Europe 1 with AFP 7:26 p.m., November 7, 2022, modified at 7:26 p.m., November 7, 2022

One of the figures of the Church of France, Cardinal Jean-Pierre Ricard, 78, is "implicated" in reports of sexual violence.

The ex-archbishop of Bordeaux from 2001 to 2019, cardinal since 2006, Mgr Jean-Pierre Ricard had recognized "reprehensible" conduct towards a 14-year-old minor 35 years ago.

At the head of the diocese of Bordeaux, Jean-Pierre Ricard had faced in the second half of the 2010s the first wave of revelations about sexual assault in the Church by encouraging the high Catholic hierarchy to denounce the facts.

It is now also implicated.

Again, a figure of the Church is overtaken by the scandal.

And not just any.

Ex-archbishop of Bordeaux from 2001 to 2019, cardinal since 2006, president of the Conference of Bishops of France (CEF) from 2001 to 2007, Mgr Jean-Pierre Ricard, 78, admitted "reprehensible" conduct towards a minor of 14 years, 35 years ago.

The nature and details of the undisclosed facts

The announcement was made by the current president of the CEF Eric de Moulins-Beaufort, who did not reveal either the nature or the details of the facts of which the ex-prelate, now retired in a presbytery, is incriminated. Alpes-de-Haute-Provence, in Peyruis, a region where he has family ties.

Committed 35 years ago while he was stationed in Marseille, the facts are probably prescribed but their revelation illustrates all the ambiguities of the high hierarchy of French Catholicism in the face of sexual abuse committed in the Church.

In 2016, at the height of the storm around the ex-archbishop of Lyon Philippe Barbarin, accused of not having denounced to justice the sexual abuse committed by a priest of whom he had however been aware, Cardinal Jean-Pierre Ricard had had unequivocal words but which resonate strangely in the light of the current revelations.

"When there is an accusation, either the family must file a complaint, or the priest must be invited to denounce himself, or the bishop has a duty to report to the public prosecutor", had - he declared to the press insisting on the cases concerning the minors.

For “about twenty years we have become aware of the seriousness of these acts with this desire to truly take into consideration the suffering of the victims” who “need that things be said and that those responsible be sanctioned and condemned”, he added.

A "good person", a "good-natured man"

In 2017, Bishop Ricard had also reported the former bishop of Dax to justice because of "inappropriate pastoral attitudes" towards young people, in the words of the CEF.

He had been forced to resign but the local prosecutor's office had dismissed the case.

Bishop Ricard is also a member of the Congregation for the Doctrine of the Faith which receives reports of abuses committed by clerics.

Round and physical face to match, Cardinal Ricard is described by a former collaborator of the diocese of Bordeaux as a "good person", a "good-natured man", "open and welcoming" who liked to travel through the 593 parishes of which he had the charge.

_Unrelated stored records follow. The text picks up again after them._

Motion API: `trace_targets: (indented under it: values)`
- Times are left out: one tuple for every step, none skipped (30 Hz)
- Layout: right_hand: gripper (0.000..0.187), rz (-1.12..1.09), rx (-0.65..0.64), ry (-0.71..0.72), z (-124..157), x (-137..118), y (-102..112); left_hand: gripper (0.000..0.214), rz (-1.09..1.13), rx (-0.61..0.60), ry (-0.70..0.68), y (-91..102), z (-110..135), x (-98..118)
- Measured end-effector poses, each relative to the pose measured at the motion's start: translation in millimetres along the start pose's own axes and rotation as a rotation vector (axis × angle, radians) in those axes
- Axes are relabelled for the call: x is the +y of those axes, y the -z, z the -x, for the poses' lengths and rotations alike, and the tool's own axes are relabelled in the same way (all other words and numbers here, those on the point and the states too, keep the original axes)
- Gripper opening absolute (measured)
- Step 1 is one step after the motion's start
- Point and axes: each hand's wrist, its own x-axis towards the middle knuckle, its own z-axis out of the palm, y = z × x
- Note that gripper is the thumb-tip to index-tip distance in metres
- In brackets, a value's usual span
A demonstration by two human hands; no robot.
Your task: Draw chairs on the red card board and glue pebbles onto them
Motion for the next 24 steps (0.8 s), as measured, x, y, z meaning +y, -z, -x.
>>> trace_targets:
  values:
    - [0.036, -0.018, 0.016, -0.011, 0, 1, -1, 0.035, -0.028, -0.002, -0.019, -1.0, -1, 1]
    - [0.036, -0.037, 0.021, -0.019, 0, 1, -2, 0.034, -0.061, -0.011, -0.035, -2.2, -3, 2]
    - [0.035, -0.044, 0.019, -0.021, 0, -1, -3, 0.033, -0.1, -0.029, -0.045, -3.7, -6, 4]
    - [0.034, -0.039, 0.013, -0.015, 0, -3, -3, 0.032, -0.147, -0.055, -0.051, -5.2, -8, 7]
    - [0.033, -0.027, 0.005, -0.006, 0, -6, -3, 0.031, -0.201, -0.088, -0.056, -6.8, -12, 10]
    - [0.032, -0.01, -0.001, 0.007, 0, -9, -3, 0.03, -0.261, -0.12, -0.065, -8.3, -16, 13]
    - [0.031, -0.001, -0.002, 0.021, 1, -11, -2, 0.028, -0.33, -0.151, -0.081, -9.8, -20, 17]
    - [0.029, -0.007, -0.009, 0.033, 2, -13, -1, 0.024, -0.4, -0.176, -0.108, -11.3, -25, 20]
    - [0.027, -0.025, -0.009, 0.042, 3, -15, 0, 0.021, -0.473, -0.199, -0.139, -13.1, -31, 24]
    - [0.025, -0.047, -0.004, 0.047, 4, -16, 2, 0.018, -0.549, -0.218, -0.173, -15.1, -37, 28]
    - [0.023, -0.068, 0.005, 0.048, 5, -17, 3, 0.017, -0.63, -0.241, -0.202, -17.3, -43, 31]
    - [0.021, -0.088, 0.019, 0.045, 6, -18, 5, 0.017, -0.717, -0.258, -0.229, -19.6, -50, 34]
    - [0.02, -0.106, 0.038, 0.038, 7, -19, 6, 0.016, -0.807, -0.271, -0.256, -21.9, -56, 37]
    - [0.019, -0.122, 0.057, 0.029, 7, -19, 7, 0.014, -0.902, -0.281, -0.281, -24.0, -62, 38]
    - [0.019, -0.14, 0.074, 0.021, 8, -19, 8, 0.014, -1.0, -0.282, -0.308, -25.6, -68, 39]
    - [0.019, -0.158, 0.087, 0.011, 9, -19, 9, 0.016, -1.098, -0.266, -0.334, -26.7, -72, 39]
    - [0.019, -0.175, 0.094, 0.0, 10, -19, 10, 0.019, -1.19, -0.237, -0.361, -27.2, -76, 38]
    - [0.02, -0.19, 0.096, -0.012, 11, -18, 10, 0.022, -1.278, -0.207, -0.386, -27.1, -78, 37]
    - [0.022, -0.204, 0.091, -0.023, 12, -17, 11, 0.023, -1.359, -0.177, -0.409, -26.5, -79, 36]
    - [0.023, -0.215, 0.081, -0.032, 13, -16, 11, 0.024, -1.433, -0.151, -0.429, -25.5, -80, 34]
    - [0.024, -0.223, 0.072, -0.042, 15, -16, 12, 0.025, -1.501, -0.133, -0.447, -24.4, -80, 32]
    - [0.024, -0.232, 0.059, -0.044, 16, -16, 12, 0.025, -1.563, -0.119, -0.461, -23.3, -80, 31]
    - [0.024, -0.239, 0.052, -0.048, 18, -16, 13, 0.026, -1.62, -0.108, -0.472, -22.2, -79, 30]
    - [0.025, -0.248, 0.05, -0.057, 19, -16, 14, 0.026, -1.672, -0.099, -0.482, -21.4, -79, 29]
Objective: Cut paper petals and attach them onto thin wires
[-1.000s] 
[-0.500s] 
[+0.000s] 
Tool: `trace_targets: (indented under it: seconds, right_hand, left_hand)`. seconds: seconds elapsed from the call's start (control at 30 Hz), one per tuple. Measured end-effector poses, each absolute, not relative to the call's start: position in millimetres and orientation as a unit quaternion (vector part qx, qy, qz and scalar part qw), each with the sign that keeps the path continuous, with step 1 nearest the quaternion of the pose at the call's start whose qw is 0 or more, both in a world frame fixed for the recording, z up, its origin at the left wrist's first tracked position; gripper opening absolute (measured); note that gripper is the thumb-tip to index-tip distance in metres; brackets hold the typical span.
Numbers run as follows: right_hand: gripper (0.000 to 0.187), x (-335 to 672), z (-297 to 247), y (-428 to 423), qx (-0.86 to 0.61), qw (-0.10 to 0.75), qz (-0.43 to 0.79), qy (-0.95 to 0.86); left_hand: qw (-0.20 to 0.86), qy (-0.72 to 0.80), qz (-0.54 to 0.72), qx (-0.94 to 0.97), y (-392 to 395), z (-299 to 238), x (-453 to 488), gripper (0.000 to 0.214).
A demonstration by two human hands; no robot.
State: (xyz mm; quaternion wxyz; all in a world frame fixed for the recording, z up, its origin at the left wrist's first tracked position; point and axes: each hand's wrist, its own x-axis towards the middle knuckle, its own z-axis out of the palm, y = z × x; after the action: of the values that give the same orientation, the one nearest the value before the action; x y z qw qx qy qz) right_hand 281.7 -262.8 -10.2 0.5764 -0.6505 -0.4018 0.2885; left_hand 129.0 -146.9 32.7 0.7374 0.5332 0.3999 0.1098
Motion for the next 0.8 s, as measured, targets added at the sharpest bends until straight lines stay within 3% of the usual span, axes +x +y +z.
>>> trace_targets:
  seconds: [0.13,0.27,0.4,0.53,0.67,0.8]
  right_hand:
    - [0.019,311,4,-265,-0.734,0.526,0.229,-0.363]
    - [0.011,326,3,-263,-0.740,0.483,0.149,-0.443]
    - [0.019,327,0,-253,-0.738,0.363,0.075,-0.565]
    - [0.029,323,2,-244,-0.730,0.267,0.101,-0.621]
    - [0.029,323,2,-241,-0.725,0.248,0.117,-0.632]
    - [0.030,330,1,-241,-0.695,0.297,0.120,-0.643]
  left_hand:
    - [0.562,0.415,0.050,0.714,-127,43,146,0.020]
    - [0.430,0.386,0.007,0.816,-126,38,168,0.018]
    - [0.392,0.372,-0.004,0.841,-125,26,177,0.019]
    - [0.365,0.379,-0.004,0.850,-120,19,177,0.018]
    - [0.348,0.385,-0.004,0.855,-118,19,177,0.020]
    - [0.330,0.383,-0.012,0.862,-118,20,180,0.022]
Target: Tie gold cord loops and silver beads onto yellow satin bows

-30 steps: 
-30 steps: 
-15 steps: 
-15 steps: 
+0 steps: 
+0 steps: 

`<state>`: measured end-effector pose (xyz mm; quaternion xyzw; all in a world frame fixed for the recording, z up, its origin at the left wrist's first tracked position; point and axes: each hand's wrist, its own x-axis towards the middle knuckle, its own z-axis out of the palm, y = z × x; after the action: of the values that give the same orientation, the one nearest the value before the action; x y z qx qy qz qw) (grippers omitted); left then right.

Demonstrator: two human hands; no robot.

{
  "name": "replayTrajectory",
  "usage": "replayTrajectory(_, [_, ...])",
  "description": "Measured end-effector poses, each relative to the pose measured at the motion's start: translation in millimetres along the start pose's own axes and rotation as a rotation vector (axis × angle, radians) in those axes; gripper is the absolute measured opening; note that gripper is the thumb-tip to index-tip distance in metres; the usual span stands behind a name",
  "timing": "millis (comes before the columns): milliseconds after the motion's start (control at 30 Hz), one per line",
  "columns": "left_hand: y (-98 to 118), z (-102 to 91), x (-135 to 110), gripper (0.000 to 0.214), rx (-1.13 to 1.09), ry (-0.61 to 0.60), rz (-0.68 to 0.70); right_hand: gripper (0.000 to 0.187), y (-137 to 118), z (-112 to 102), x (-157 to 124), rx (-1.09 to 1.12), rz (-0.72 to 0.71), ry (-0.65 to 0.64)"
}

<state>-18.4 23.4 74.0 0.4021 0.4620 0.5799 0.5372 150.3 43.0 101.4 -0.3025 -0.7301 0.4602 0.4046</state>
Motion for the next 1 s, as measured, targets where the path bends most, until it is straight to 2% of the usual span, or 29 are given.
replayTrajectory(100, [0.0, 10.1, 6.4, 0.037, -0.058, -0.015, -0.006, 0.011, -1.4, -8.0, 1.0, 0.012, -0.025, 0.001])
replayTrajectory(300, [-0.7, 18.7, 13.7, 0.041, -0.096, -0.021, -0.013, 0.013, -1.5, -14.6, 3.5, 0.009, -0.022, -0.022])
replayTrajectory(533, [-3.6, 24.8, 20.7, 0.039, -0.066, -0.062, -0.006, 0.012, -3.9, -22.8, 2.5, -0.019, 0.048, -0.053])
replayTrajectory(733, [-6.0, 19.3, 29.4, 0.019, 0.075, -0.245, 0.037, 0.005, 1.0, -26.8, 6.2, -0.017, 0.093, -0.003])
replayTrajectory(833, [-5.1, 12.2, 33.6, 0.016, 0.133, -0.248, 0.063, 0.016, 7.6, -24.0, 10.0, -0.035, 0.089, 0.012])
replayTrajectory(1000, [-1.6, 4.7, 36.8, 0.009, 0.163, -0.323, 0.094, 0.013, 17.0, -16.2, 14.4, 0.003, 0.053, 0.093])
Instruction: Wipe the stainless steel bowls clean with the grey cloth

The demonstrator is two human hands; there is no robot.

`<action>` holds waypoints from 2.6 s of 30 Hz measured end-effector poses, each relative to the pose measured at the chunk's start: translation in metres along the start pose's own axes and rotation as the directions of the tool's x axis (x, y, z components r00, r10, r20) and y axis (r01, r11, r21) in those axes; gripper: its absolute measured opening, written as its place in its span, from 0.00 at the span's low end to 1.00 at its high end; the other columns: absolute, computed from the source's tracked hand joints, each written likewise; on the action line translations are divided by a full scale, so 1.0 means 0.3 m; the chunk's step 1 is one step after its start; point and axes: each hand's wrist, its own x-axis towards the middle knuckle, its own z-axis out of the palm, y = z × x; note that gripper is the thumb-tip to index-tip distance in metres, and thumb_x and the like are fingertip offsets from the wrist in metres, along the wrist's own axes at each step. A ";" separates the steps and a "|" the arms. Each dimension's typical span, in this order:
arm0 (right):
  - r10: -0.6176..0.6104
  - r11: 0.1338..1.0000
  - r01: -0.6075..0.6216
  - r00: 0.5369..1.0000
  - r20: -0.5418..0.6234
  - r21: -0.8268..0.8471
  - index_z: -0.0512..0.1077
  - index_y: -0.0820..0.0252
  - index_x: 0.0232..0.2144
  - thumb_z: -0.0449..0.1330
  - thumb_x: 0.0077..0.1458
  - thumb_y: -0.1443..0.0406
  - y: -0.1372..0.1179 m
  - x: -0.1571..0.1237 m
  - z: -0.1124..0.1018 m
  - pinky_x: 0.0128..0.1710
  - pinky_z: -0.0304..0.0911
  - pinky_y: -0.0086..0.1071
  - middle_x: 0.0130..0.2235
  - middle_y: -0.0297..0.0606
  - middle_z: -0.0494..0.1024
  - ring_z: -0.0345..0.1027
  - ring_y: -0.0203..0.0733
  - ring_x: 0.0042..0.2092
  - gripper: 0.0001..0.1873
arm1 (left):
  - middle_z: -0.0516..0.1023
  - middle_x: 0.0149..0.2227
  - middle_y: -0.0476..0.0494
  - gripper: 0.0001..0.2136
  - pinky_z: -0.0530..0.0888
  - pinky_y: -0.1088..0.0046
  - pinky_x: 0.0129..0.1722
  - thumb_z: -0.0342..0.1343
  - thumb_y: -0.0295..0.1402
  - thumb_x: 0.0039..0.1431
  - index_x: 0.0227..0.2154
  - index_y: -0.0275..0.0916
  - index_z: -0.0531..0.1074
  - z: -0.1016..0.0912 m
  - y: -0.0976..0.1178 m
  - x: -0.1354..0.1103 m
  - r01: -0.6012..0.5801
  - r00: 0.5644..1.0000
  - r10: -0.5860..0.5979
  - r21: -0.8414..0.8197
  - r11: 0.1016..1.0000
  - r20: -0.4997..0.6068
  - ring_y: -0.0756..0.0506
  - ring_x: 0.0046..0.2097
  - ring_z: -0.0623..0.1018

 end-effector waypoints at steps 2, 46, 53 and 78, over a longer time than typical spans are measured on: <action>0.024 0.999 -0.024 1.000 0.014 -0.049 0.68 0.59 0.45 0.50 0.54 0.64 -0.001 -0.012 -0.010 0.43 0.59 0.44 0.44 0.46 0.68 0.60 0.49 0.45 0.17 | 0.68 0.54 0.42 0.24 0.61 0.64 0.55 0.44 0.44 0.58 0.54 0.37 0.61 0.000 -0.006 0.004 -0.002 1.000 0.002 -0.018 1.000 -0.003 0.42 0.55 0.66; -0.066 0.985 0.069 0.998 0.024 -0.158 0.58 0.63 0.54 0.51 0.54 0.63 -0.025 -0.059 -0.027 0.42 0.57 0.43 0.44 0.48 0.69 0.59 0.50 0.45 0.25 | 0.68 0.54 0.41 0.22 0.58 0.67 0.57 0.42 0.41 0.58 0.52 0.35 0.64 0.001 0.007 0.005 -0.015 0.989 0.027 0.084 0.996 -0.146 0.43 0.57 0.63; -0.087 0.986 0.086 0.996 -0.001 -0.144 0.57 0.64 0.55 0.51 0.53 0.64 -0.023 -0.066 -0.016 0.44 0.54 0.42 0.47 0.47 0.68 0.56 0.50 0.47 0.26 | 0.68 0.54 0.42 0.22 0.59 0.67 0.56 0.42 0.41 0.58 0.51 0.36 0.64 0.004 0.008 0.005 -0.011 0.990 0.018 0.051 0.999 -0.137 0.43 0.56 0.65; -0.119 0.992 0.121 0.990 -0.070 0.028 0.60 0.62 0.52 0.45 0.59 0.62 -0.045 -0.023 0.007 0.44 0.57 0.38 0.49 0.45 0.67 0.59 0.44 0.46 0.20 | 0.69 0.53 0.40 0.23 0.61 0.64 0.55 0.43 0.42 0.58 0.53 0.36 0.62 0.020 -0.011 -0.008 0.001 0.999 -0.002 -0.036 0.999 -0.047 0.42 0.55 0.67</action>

At the head of the CEF, he had pleaded for the Catholic Church to invest in social issues: bioethics, protection of the environment, defense of the family or "imbalances" of globalization.

A career mainly in the diocese of Marseille

As number one of the bishops of France and as archbishop of Bordeaux, he had also had to manage the thorny relations with the fundamentalist current of the Lefebvrist priests who had chosen to occupy a church in the Gironde capital.

Born in 1944 in Marseille, this son of a general secretary of the local Chamber of Commerce and Industry did his hypokhâgne in a high school in the city of Marseille before entering the Grand Séminaire then the Catholic Institute of Paris.

It was in Marseille that he spent most of his career, occupying around ten posts at all levels of the diocese, from 1970 to 1993, before being appointed Bishop of Grenoble from 1993 to 1996 then Bishop of Montpellier until until Pope John Paul II appointed him Archbishop of Bordeaux-Bishop of Bazas in 2001.

Two years from his "retirement" as cardinal, Mgr Ricard is one of the four French cardinals to be able to sit in the College of Cardinals likely to elect a new pope.